Research: Can Shorter Bouts of Exercise Help Fitness and Fat Loss?

WalkingWalking

Shorter workouts multiple times per day are beneficial.  

Walking
Walking

We all know that weight loss is a simple concept that is hard to implement and maintain.  For you to lose weight you need to eat less or exercise more and optimally, you should do both.  The research supporting the benefits of regular exercise and eating less is overwhelming and undeniable.  I do not think there is a single individual that would argue that regular exercise and a healthy diet is anything but good for you and your health.  

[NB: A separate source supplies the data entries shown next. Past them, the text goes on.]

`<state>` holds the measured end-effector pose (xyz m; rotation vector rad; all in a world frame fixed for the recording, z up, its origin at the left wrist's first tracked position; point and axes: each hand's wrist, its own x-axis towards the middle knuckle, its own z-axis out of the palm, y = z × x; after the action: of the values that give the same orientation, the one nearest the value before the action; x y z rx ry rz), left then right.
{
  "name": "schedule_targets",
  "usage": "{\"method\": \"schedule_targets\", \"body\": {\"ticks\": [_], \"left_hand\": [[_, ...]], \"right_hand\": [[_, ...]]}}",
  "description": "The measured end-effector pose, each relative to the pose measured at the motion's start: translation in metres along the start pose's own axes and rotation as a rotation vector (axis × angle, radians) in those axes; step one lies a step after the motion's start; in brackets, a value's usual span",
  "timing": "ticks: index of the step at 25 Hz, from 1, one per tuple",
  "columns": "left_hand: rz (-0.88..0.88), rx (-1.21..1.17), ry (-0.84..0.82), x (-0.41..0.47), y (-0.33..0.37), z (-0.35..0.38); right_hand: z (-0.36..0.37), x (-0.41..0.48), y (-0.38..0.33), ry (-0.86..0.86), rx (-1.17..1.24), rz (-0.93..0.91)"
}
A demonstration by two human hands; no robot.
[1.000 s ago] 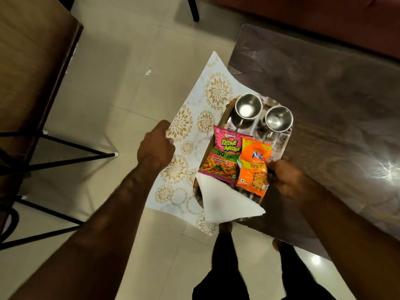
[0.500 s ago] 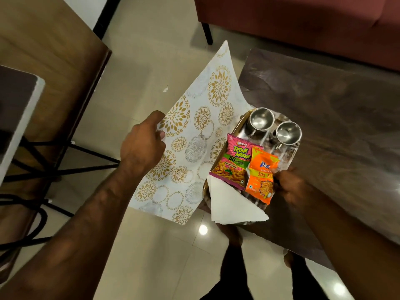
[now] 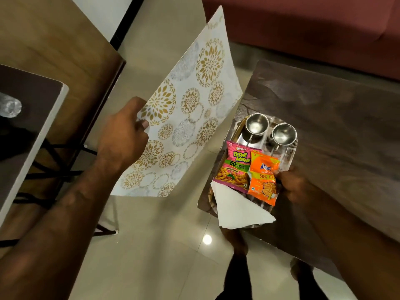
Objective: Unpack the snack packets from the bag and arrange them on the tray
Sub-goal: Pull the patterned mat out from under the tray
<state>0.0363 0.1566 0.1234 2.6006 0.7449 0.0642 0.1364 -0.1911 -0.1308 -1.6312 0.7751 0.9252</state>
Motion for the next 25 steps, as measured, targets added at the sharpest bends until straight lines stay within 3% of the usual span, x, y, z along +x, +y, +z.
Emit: {"method": "schedule_targets", "body": {"ticks": [4,8,15,19,22,25], "left_hand": [[0.040,-0.074,0.000,0.005,0.012,-0.013],[0.122,-0.082,-0.076,0.016,0.034,-0.035],[0.311,-0.179,-0.322,0.033,0.079,-0.103],[0.406,-0.364,-0.494,0.044,0.100,-0.155],[0.419,-0.402,-0.486,0.058,0.112,-0.173],[0.428,-0.287,-0.400,0.072,0.127,-0.168]], "right_hand": [[-0.006,-0.027,-0.018,0.002,-0.093,-0.006],[-0.023,-0.079,-0.066,0.163,-0.351,-0.361],[-0.025,-0.166,-0.205,0.031,-0.312,-0.761],[-0.043,-0.215,-0.264,-0.147,-0.347,-0.802],[-0.069,-0.239,-0.281,-0.242,-0.344,-0.837],[-0.100,-0.246,-0.273,-0.201,-0.240,-0.896]]}}
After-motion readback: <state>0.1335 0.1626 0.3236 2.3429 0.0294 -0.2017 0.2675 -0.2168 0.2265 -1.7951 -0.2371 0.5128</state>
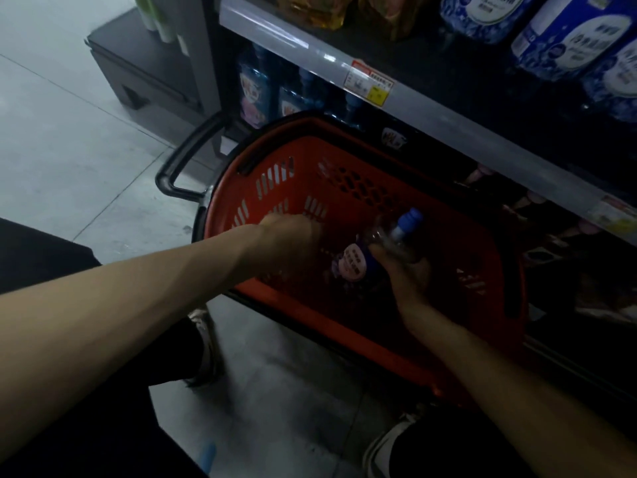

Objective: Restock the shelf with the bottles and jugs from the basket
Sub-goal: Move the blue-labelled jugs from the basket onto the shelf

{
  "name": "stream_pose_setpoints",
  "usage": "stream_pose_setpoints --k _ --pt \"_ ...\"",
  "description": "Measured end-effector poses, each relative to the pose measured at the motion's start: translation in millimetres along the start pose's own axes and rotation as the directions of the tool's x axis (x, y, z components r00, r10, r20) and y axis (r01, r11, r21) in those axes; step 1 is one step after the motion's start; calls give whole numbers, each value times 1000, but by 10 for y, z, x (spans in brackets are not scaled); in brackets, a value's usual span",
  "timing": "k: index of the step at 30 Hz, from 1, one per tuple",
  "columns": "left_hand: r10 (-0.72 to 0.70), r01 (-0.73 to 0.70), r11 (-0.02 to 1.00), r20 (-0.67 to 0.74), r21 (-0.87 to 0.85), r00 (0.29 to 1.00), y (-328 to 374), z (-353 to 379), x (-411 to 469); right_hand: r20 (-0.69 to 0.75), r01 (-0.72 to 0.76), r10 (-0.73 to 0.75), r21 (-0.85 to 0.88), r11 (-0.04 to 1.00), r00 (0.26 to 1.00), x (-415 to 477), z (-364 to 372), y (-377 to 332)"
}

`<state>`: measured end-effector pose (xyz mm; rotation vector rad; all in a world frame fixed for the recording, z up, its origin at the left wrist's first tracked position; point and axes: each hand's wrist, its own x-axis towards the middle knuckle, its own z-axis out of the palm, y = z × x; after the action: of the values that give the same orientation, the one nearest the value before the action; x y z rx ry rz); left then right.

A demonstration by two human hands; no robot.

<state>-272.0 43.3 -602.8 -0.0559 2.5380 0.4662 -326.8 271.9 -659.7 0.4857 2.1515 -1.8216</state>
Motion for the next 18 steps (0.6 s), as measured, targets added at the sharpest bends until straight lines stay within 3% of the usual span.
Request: stream_pose_setpoints --k 3,7,12,18 --pt "-17 6 940 -30 -341 999 6 -155 -25 31 25 -25 -19 1000 999 -164 -13 -306" --pt "66 -112 717 -94 -688 993 124 -444 -106 134 155 -155 12 988 979 -326 -28 -814" --pt "139 -206 542 -155 -815 978 305 -805 -198 209 278 -278 30 960 937 -491 -139 -1377" --pt "235 -191 448 -92 -873 968 412 -855 -320 259 326 -337 87 941 905 -733 -204 -1692"
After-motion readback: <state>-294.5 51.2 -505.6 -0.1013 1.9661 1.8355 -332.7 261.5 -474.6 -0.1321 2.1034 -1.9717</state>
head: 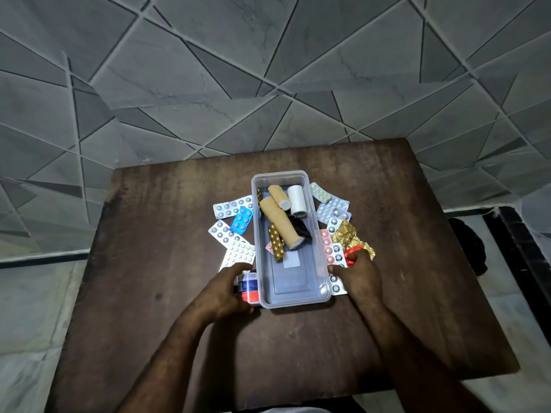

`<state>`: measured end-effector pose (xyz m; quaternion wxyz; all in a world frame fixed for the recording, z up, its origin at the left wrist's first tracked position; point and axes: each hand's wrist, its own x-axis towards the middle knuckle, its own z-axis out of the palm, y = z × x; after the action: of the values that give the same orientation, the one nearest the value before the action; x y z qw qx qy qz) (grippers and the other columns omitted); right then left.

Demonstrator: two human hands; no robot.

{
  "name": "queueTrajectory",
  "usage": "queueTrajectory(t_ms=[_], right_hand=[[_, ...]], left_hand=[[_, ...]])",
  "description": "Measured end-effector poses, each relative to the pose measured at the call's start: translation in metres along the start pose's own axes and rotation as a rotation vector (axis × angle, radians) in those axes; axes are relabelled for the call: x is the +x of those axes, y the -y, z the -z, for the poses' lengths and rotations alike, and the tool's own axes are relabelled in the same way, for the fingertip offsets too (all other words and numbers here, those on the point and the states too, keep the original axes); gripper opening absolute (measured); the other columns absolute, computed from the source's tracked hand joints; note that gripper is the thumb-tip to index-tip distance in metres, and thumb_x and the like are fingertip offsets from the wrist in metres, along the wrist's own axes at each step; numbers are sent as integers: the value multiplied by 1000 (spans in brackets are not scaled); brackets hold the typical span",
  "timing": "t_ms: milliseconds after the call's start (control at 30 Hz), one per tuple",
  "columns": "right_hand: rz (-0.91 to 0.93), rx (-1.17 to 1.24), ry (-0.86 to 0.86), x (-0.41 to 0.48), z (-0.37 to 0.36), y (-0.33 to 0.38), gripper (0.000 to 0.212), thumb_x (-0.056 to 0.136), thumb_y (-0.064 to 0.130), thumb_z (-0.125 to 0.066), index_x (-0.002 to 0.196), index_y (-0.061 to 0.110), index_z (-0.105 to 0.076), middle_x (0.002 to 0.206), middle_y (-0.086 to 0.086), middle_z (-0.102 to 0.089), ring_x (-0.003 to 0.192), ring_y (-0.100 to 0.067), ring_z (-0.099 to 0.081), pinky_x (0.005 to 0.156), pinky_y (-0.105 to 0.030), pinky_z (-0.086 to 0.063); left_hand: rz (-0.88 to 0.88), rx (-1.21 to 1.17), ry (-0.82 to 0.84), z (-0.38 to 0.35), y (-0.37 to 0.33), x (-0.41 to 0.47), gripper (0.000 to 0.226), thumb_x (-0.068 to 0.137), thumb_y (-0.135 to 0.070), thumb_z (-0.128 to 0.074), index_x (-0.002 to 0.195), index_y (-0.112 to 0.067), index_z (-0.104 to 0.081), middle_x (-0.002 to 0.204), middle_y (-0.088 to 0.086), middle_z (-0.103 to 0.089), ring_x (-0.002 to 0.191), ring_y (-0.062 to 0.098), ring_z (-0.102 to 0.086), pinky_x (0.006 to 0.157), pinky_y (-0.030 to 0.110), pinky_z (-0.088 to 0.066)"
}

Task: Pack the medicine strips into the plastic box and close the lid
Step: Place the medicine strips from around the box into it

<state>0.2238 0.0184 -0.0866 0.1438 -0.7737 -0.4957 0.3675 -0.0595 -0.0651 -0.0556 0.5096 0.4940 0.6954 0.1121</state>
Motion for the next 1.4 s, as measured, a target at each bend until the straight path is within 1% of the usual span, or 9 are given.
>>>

If you are like me, you have very little time to dedicate to exercise. I don’t have the time or the desire to spend the money to invest in a gym membership.  In the past, I have purchased a membership and failed to use it regularly.  The question I always have is if I can insert steps into my day at work and get short bouts of exercise will it make a difference in my body fat and fitness level?  

Most exercise guidelines, like those written by the American Heart Association, suggest that we get at least 30 minutes of moderate and/or vigorous physical activity five days a week. That is a total of 150 minutes of exercise a week. Could folding clothes, doing calisthenics between meetings, shoveling snow, washing dishes, raking the leaves, lugging laundry up the stairs, or pacing while chatting on the phone be as effective as a workout in the gym?  Can these activities add to fitness if those short bursts of activity add up to 30 minutes a day?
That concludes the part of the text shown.